Elderly Asian American woman attacked in Manhattan as hate crimes rise

A man attacked an elderly Asian American woman in Midtown Manhattan on Monday, seriously injuring her as a man shown on security video watched from inside a building but did nothing. The 65-year-old woman was hospitalized. The New York City Police Department launched a search for the man after the attack. The video showed him repeatedly stomping on the woman's face. He made several anti-Asian statements, then casually walked away after the attack. The video footage shows one man inside the building watching the assault, and two others wearing blazers later walk into the frame, and one closes the door while the woman is lying on the ground outside. Federal prosecutors in Brooklyn recently doubled the number of attorneys handling civil rights cases to four after a rise in hate crimes against Asians.

10

UConn beats Baylor to advance to 13th straight Final Four

The UConn Huskies edged out Baylor on Monday to advance to their 13th straight Final Four in the NCAA women's basketball tournament.
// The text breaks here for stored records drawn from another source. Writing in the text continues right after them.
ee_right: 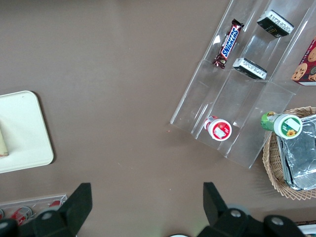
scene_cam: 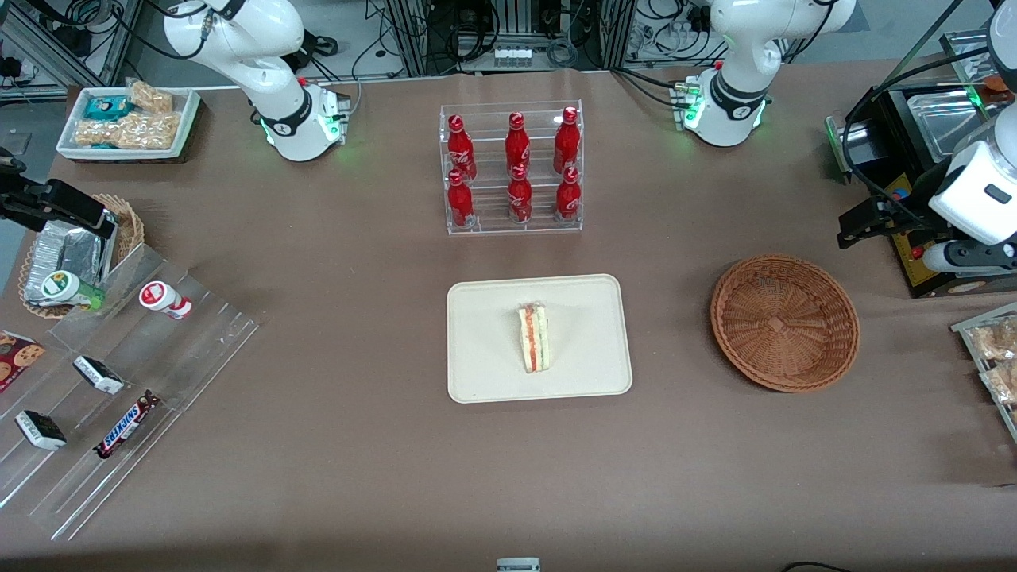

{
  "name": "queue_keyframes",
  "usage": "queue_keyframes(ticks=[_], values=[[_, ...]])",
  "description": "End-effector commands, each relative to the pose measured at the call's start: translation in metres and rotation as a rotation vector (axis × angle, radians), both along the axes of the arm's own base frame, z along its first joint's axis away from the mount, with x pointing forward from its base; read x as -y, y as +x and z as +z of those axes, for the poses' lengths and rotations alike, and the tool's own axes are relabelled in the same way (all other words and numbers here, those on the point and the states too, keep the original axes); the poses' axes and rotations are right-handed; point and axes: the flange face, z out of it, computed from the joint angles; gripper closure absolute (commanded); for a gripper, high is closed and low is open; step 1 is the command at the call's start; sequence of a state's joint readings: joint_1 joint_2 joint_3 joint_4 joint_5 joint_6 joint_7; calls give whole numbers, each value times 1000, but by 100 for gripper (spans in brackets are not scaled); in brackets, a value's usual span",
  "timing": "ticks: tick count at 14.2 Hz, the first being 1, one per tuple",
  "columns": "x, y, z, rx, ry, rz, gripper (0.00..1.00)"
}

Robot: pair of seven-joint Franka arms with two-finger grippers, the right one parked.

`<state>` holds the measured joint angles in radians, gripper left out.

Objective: Place sandwich from basket to tray

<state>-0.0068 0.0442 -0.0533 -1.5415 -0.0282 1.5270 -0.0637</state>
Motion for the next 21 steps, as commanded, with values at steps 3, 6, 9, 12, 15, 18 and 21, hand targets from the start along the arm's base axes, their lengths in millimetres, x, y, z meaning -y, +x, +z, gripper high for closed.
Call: queue_keyframes(ticks=[3, 6, 9, 12, 15, 18, 21], values=[[4, -1, 2, -20, -3, -29, 0], [4, -1, 3, -14, -5, -35, 0], [6, -1, 3, -15, -11, -38, 0], [11, 0, 3, -10, -10, -46, 0], [13, 0, 2, -13, -10, -49, 0], [12, 0, 4, -4, -12, -47, 0], [12, 0, 6, 1, -12, -47, 0]])
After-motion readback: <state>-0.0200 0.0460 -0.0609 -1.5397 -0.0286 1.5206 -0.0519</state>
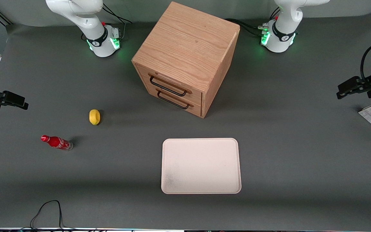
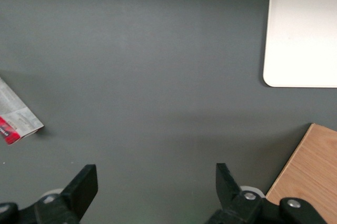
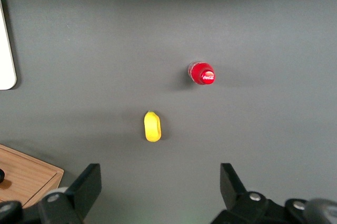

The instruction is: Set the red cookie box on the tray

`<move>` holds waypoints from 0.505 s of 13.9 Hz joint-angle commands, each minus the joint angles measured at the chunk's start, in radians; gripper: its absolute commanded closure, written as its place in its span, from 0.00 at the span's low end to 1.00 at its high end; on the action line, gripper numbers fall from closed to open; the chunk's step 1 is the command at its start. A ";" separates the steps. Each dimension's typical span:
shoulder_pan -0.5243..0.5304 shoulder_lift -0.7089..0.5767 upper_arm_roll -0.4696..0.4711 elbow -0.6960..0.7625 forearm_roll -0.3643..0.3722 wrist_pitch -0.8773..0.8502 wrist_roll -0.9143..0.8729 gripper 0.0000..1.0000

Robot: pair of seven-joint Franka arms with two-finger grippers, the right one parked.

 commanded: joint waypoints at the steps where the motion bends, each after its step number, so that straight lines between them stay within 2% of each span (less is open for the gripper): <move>1: 0.088 -0.002 -0.001 0.001 -0.001 -0.009 0.007 0.00; 7: 0.359 0.058 -0.001 0.005 0.004 0.027 0.165 0.00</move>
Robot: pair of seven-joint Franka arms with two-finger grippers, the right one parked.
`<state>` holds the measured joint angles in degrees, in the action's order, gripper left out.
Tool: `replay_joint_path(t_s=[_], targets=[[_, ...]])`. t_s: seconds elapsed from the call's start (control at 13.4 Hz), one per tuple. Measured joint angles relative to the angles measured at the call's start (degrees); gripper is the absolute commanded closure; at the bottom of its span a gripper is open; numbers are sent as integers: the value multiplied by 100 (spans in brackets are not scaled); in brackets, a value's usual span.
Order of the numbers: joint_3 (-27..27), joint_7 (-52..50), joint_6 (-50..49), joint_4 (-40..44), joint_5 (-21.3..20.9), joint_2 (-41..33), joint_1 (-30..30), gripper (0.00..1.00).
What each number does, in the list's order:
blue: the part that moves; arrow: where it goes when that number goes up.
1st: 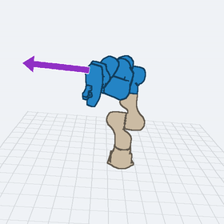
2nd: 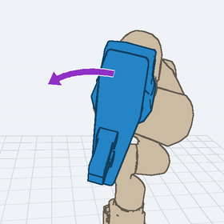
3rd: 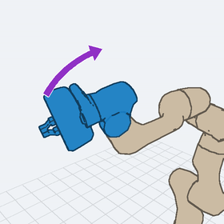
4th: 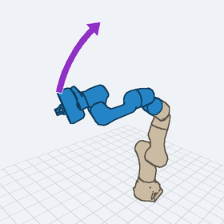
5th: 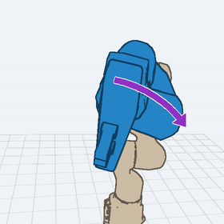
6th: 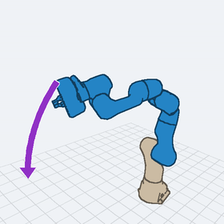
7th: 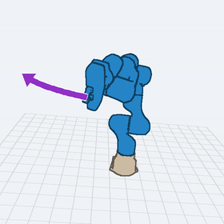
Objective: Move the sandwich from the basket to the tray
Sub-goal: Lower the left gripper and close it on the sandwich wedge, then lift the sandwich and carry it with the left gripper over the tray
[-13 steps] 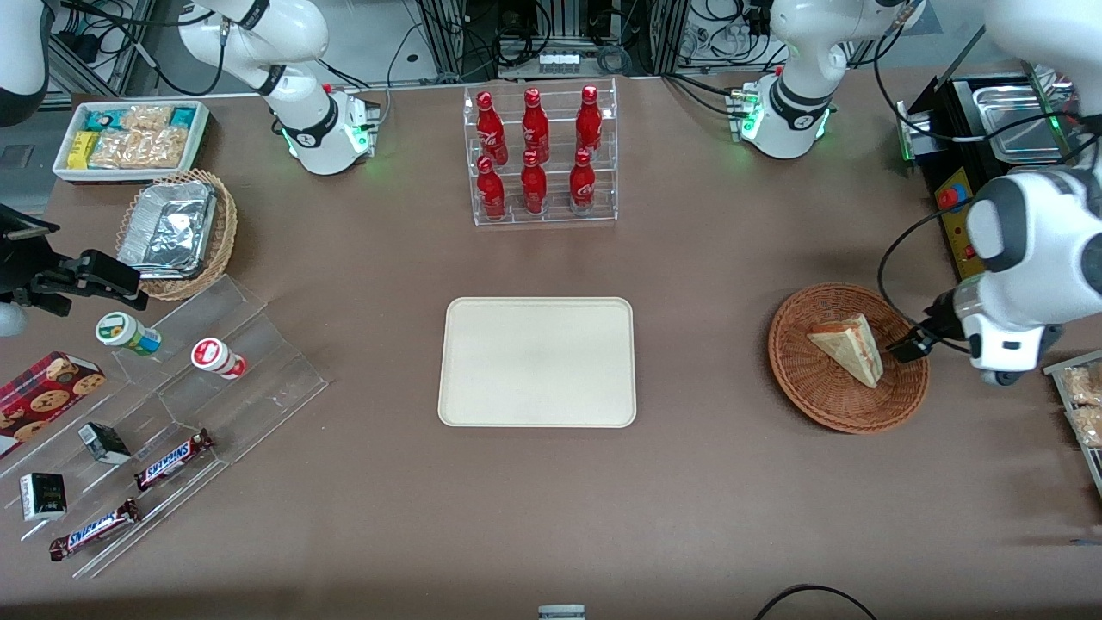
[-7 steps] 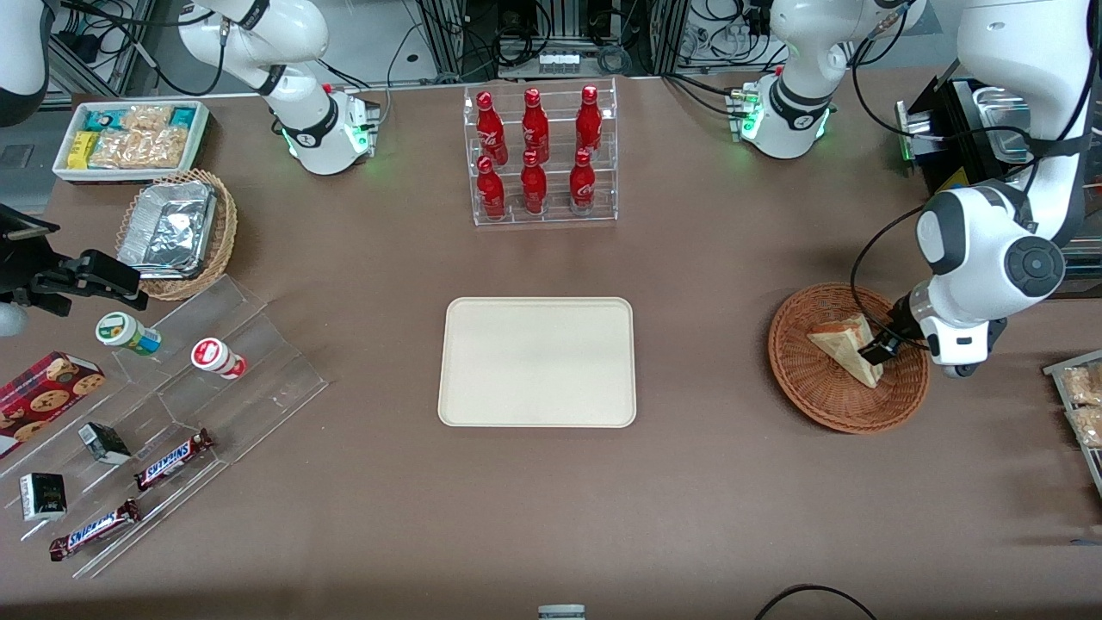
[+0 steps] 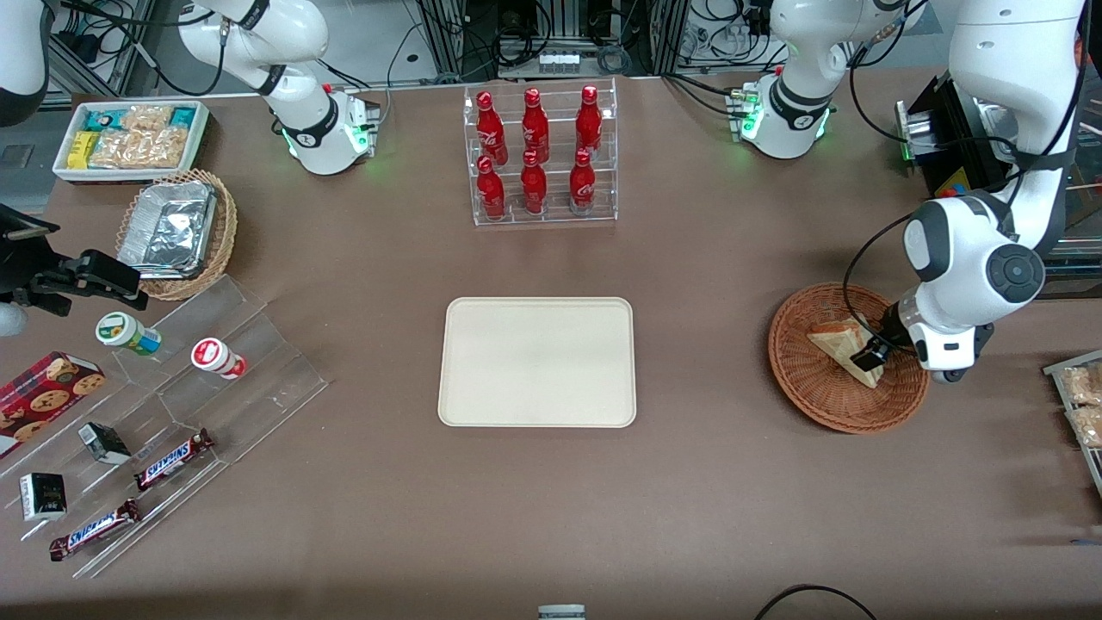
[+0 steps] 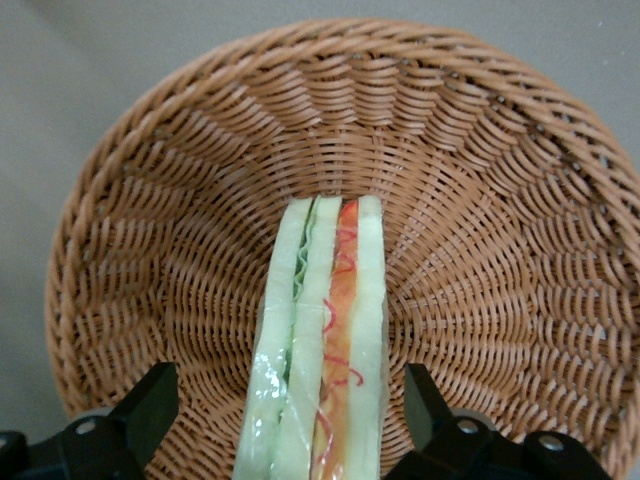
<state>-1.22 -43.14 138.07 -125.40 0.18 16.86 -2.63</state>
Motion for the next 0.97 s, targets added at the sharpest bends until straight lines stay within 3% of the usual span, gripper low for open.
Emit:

No. 1 seeded UConn came back from a 10-point deficit with a 19-0 run before a close and controversial finish. Baylor, a No. 2 seed, was trailing 68-67 with 5 seconds left when Baylor guard DiJonai Carrington went up for what could have been a game-winning shot, and appeared to be fouled by UConn's Aaliyah Edwards and Olivia Nelson-Ododa, but no foul was called. UConn got the ball back and Christyn Williams was fouled. She made one free throw with less than a second left. Baylor's long inbound pass was caught by the Huskies' freshman sensation Paige Bueckers, ending the game. Bueckers led her team with 28 points.